_WHAT THE EXERCISE ASKS_:
Before anything else, drop the pictures; then return exactly the lines from the top of the listing through the line with "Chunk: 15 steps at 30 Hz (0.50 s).".

_DATA SHOWN_:

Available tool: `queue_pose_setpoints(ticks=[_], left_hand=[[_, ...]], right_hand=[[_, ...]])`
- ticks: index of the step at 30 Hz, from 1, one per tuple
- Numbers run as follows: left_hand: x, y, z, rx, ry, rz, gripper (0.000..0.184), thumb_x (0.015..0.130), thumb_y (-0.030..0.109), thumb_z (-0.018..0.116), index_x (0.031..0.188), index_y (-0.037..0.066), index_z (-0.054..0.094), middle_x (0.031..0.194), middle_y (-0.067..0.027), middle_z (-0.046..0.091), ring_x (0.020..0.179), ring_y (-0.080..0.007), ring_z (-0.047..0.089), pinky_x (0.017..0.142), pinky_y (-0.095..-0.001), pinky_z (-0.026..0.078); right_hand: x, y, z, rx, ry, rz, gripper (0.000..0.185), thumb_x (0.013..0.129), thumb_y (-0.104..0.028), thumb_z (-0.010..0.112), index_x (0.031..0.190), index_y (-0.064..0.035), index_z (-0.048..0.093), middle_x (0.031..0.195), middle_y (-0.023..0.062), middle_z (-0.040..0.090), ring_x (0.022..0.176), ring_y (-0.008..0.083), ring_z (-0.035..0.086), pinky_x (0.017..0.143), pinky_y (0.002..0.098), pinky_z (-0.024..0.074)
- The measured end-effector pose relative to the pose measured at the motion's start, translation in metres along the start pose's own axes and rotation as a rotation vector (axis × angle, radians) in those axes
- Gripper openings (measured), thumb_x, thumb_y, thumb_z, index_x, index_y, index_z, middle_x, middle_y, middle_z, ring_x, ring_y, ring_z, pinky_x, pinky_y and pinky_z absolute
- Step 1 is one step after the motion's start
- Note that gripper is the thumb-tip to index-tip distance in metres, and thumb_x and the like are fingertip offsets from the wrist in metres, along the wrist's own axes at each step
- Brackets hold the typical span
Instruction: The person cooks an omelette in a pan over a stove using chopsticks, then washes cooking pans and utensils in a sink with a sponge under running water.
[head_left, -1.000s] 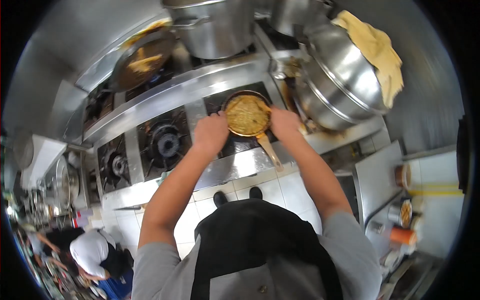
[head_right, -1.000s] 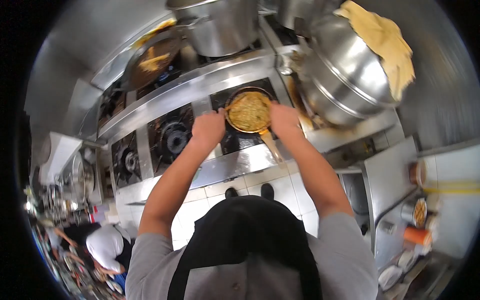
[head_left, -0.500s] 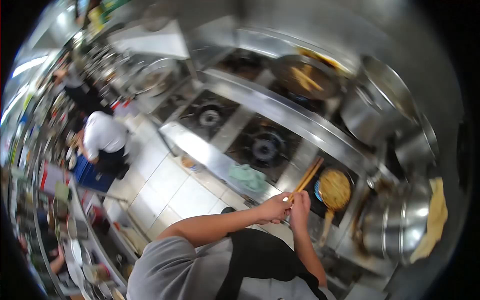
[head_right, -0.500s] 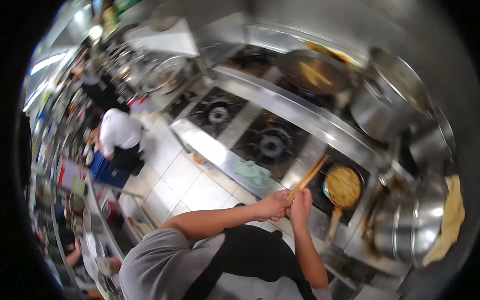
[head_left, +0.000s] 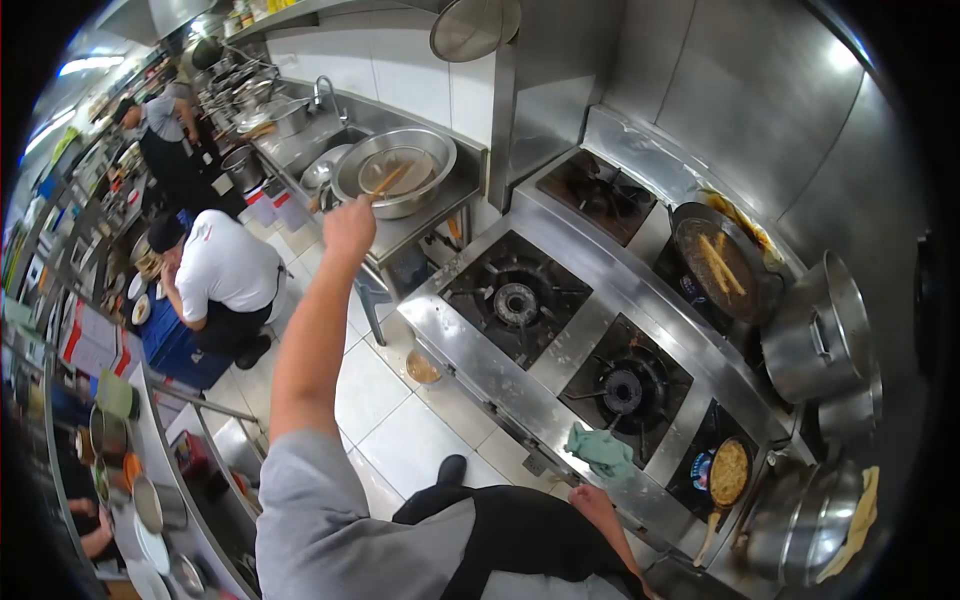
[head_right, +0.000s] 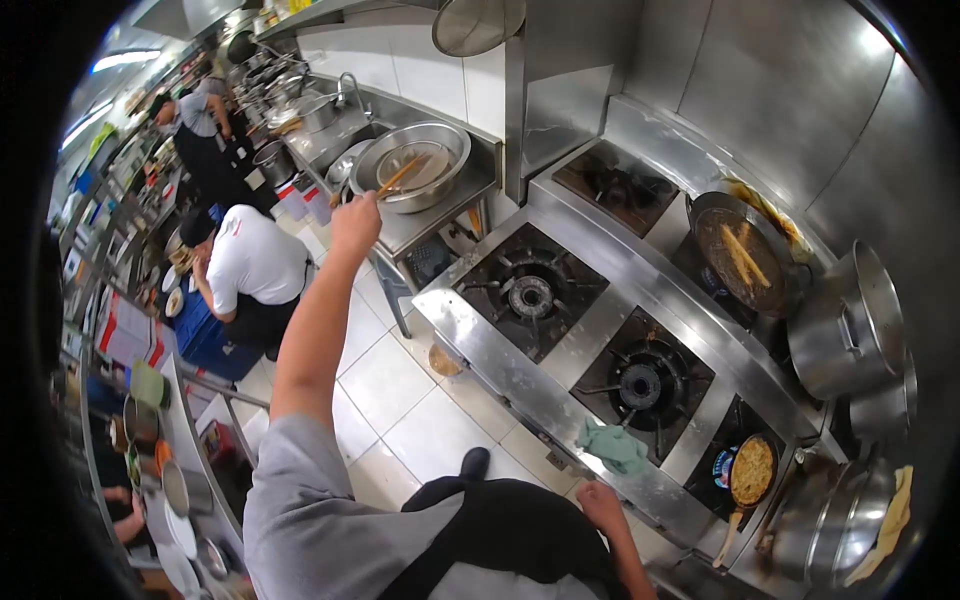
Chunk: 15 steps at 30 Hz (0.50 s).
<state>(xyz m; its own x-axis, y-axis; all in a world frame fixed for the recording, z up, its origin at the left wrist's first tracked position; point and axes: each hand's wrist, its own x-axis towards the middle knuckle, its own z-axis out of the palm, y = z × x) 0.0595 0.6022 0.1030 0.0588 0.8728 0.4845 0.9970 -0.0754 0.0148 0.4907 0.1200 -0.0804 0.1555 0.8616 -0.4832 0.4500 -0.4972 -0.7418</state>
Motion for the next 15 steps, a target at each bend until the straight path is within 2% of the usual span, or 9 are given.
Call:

_YOUR SOLUTION_:
Available tool: `queue_pose_setpoints(ticks=[_], left_hand=[[_, ...]], right_hand=[[_, ...]])`
- ticks: index of the step at 30 Hz, from 1, one per tuple
- Numbers run as follows: left_hand: x, y, z, rx, ry, rz, gripper (0.000..0.184), thumb_x (0.015..0.130), thumb_y (-0.030..0.109), thumb_z (-0.018..0.116), index_x (0.031..0.188), index_y (-0.037..0.066), index_z (-0.054..0.094), middle_x (0.031..0.194), middle_y (-0.067..0.027), middle_z (-0.046..0.091), ring_x (0.020..0.179), ring_y (-0.080..0.007), ring_z (-0.047..0.089), pinky_x (0.017..0.142), pinky_y (-0.095..-0.001), pinky_z (-0.026..0.078); right_hand: x, y, z, rx, ry, rz, gripper (0.000..0.185), thumb_x (0.013..0.129), thumb_y (-0.104..0.028), thumb_z (-0.010..0.112), index_x (0.031..0.190), index_y (-0.064..0.035), index_z (-0.048..0.093), middle_x (0.031..0.195), middle_y (-0.023..0.062), middle_z (-0.040..0.090), ring_x (0.022..0.176), ring_y (-0.008..0.083), ring_z (-0.035..0.086), pinky_x (0.017..0.143), pinky_y (0.002..0.098), pinky_z (-0.024..0.074)
- The measured end-effector pose relative to the pose measured at the motion's start, translation in metres along the start pose's own axes and rotation as a rotation vector (axis × angle, radians) in those axes
- Gripper openings (measured), thumb_x, thumb_y, thumb_z, index_x, index_y, index_z, middle_x, middle_y, middle_z, ring_x, ring_y, ring_z, pinky_x, pinky_y and pinky_z absolute
- Step 1 is one step after the motion's start
- Note that gripper is the thumb-tip to index-tip distance in metres, and thumb_x and the like are fingertip offsets from the wrist in metres, along the wrist's own axes at each step
- Brackets hold the typical span
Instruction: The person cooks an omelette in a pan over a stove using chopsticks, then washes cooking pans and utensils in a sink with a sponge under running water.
[head_left, -1.000s] 
[head_right, -1.000s] 
[head_left, -0.500s] 
[head_right, -0.500s] 
[head_left, +0.000s] 
[head_right, +0.000s] 
Chunk: 15 steps at 30 Hz (0.50 s).

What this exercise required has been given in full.